┌──

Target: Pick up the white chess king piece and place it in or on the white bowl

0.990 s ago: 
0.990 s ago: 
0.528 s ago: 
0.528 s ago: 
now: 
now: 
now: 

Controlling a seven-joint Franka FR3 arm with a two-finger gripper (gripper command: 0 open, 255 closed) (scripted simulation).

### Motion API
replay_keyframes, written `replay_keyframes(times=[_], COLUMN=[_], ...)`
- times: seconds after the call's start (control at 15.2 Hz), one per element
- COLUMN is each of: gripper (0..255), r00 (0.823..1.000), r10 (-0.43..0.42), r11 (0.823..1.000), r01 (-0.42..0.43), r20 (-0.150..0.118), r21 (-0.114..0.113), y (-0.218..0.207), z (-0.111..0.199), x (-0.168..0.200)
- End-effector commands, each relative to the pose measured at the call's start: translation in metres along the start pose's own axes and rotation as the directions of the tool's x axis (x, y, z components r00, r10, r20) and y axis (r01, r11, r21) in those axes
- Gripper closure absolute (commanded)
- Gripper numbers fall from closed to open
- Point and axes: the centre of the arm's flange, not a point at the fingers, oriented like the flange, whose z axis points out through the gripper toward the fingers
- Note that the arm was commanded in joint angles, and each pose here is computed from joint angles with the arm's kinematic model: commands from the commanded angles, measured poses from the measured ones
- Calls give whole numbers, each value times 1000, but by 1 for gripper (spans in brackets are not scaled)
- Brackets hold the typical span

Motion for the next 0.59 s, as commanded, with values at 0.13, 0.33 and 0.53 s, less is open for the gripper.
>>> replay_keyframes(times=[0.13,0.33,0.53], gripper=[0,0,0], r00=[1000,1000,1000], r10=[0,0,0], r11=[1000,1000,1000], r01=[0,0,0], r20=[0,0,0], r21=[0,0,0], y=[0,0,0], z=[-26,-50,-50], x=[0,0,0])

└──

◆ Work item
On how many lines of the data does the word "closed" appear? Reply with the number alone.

◆ Written response
2